Hoy es fácil ver en ellas como detrás de esos pequeños cuerpos infantiles se esconde un dispositivo de poder generador de cuerpos dóciles
EL NIÑO BUENO
Conozco a un niño que parecía malo y del cual ahora dicen que es bueno.
Parecía malo porque no dejaba el juego para las horas de jugar y no estudiaba cuando debía estudiar, es todo procedía así, es decir, al revés.
Parra corregirse anotó la distribución del tiempo en un cuadrito, escrito en una cartulina.

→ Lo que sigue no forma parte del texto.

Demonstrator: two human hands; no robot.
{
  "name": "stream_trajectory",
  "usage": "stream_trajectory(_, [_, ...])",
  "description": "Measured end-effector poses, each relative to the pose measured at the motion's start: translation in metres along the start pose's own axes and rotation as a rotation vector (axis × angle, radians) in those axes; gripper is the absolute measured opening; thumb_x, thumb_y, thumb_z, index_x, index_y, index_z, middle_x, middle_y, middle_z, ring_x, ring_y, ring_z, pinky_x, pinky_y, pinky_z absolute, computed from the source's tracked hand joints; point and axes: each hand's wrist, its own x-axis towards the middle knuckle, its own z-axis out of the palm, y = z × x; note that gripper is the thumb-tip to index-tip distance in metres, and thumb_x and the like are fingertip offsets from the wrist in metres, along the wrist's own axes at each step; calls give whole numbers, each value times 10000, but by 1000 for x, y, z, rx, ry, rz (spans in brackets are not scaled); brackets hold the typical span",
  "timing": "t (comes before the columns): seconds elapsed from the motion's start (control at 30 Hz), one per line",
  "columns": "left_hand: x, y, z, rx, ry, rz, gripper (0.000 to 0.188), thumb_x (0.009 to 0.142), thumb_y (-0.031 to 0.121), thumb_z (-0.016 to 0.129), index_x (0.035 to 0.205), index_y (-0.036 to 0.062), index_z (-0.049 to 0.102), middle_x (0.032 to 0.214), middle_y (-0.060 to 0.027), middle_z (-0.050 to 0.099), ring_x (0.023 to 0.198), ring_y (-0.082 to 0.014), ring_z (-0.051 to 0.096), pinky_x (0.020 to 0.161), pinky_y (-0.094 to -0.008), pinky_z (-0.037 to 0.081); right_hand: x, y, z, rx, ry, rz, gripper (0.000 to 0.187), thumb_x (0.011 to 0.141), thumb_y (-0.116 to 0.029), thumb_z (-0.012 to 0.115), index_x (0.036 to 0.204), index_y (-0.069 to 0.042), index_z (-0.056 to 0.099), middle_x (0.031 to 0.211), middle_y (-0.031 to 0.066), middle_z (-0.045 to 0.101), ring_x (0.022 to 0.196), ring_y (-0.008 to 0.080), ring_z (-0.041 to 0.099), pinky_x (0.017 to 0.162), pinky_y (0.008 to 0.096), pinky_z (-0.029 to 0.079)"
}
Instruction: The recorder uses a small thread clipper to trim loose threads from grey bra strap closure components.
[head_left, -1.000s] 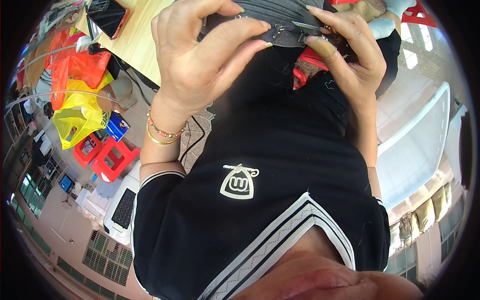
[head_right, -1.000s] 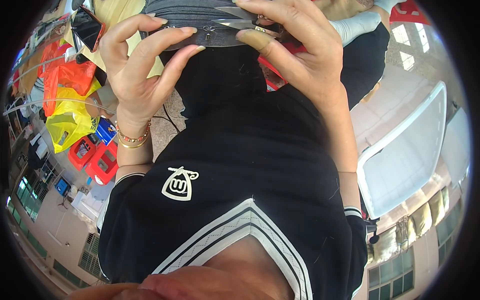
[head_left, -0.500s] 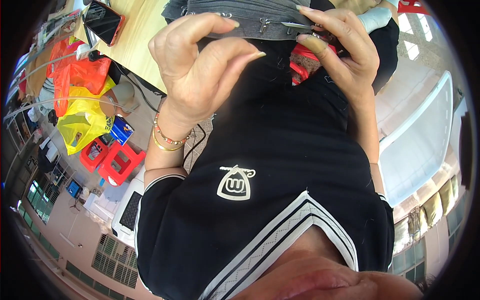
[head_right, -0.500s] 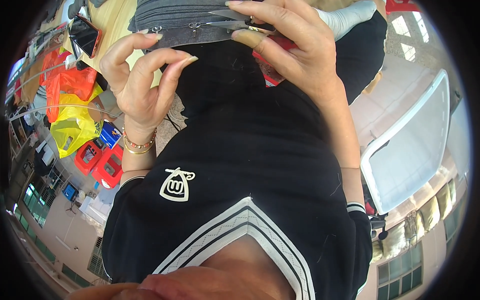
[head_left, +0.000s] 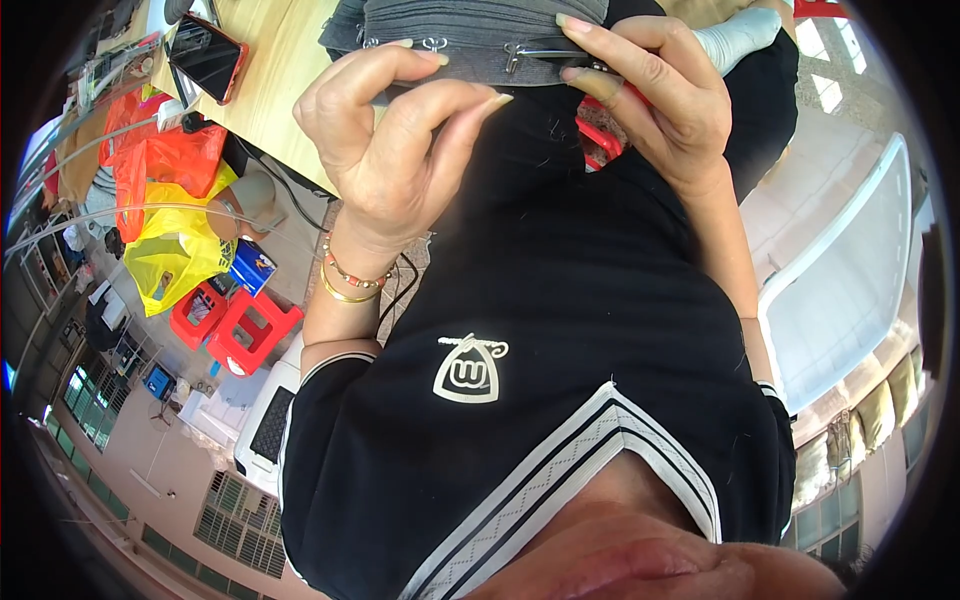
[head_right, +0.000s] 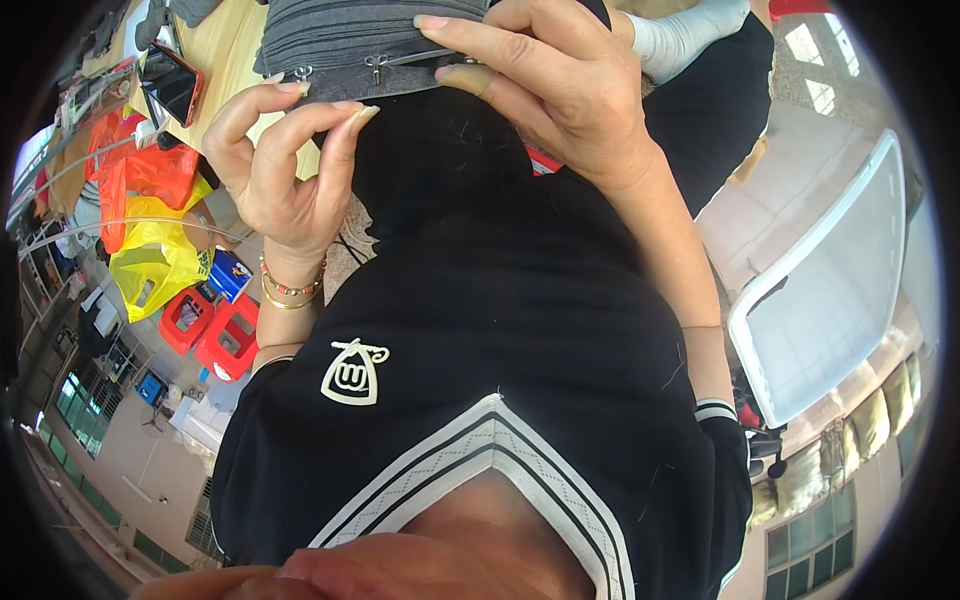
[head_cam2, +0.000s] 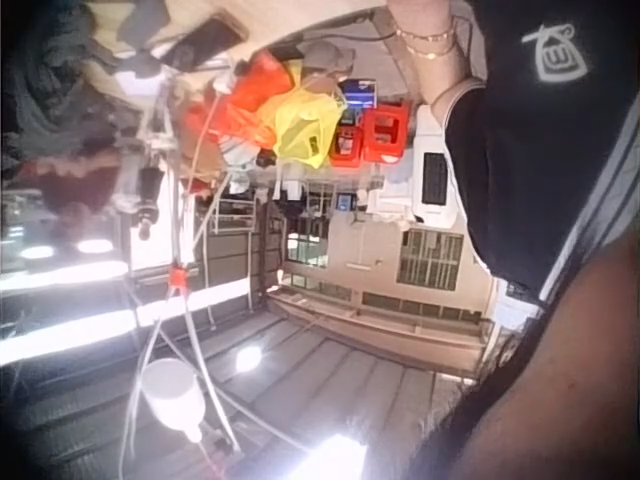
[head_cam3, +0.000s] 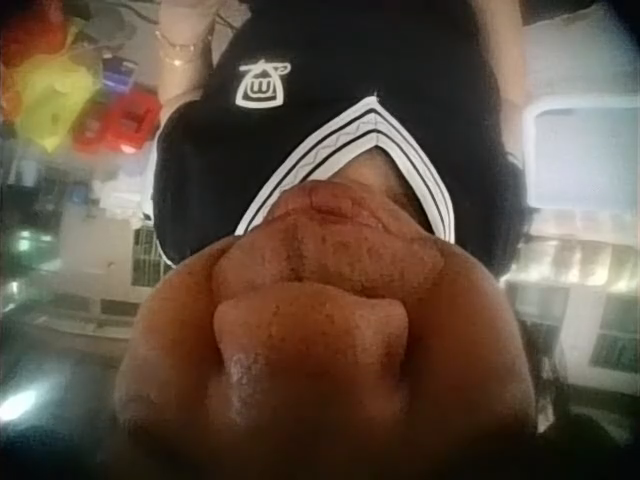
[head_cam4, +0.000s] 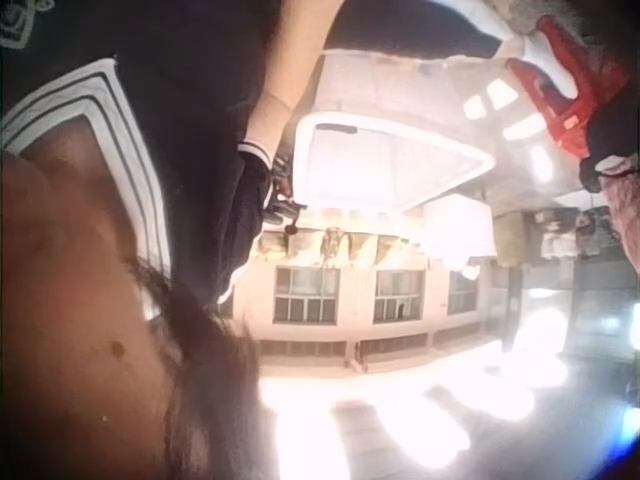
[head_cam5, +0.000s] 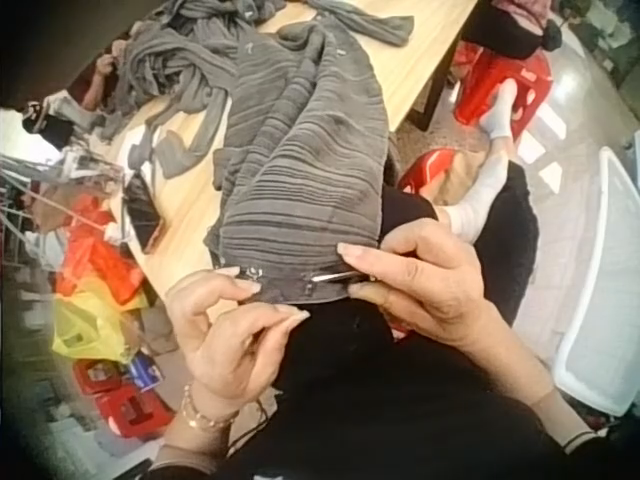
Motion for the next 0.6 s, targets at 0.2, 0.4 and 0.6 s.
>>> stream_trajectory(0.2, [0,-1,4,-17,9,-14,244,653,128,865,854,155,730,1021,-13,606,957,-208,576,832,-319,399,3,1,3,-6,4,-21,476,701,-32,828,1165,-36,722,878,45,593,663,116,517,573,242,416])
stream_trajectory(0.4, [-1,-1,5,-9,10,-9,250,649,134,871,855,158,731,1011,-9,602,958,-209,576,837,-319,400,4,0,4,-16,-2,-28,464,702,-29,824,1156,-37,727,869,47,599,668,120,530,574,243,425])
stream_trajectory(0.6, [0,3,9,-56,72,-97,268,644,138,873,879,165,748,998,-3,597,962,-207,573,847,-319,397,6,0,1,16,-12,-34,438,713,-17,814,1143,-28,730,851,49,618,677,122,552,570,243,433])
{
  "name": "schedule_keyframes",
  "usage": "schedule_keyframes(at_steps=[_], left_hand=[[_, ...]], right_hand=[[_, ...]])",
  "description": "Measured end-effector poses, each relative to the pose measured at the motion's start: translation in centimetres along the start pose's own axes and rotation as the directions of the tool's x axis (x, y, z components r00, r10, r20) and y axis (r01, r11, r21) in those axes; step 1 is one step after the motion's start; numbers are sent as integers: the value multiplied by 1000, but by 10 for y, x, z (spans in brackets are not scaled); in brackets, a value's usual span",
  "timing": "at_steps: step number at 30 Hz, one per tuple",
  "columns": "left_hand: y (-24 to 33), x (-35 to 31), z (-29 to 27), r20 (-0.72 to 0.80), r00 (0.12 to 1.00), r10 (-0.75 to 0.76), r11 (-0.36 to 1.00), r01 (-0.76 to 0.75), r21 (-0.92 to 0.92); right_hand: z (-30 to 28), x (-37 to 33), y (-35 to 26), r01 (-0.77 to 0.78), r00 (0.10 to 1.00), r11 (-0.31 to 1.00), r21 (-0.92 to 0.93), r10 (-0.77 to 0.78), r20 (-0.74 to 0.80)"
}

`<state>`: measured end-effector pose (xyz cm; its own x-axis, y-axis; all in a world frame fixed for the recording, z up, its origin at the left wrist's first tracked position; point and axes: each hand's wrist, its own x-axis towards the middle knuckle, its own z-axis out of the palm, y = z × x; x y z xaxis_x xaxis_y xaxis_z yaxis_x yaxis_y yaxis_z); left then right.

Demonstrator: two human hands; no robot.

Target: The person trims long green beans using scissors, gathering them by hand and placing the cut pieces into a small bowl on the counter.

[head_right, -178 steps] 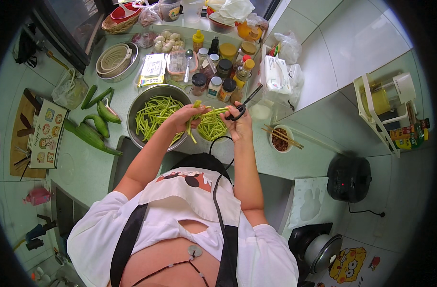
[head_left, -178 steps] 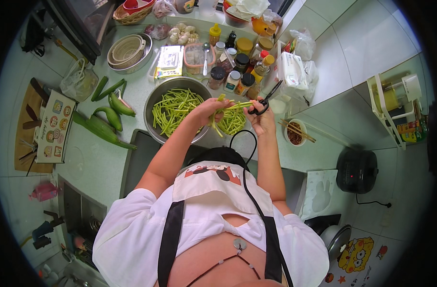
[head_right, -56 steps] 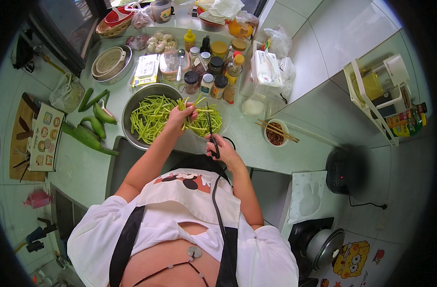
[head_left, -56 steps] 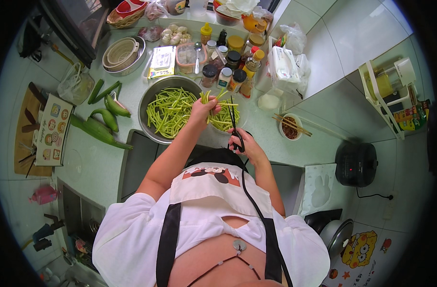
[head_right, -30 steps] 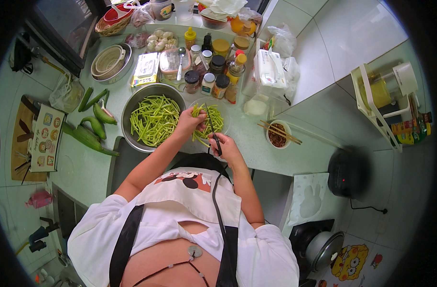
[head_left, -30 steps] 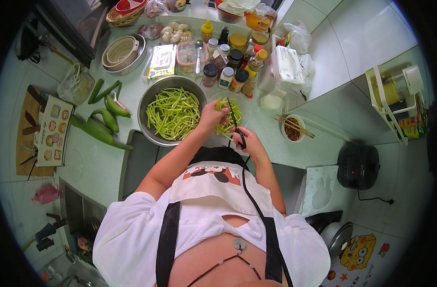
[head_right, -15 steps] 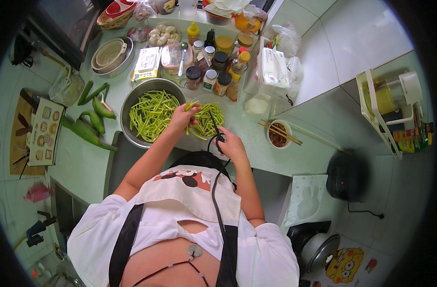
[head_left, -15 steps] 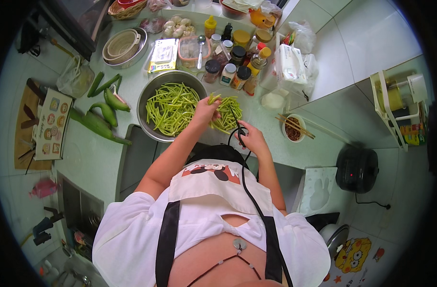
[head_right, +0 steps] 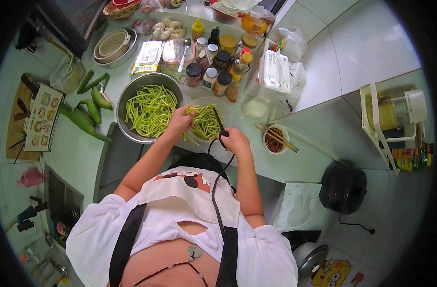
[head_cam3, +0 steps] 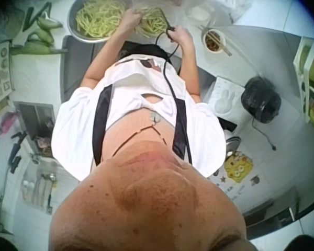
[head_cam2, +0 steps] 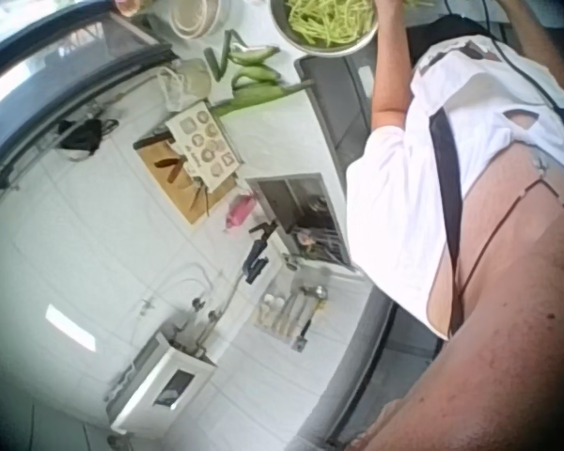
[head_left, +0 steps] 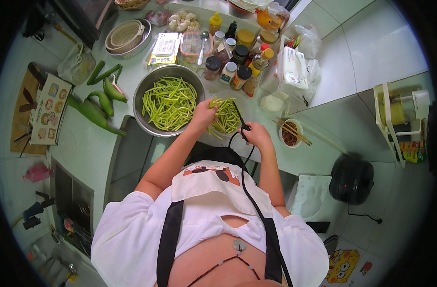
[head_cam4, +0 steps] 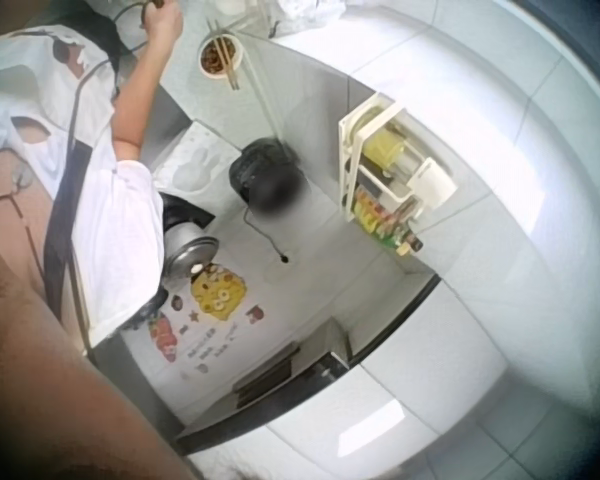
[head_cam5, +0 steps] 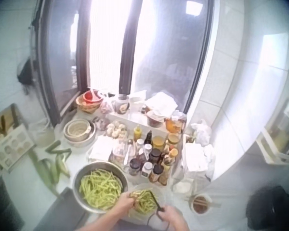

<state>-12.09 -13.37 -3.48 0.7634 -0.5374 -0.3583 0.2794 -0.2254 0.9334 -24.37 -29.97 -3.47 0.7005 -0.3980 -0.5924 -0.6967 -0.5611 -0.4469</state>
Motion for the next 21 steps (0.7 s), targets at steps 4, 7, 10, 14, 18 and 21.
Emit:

En el cuadrito se leía lo siguiente:
7 a 12- Higiene personal y escuela.
12 a 13- Almuerzo.
13 a 15- Distracciones.
15 a 18- Ayudo a mamá, tomo el té y después leo, dibujo, escribo o resuelvo problemas.
18 a 20-Distracciones.
20 a 21- Comida
21 a 22- Estoy con mis padres.
22 a 7- Duermo
De esta manera juega, tiene contentos a los padres y no le falta tiempo para nada.
Ya se ve que, con un poco de voluntad, todos los niños pueden ser buenos. Basta con no confundir, por ejemplo, la clase con el recreo, y el comedor con una cancha de fútbol.
Un niño no puede ser serio y grave como un adulto; pero puede ser prudente y ordenado. Y esto es lo que se llama un niño bueno.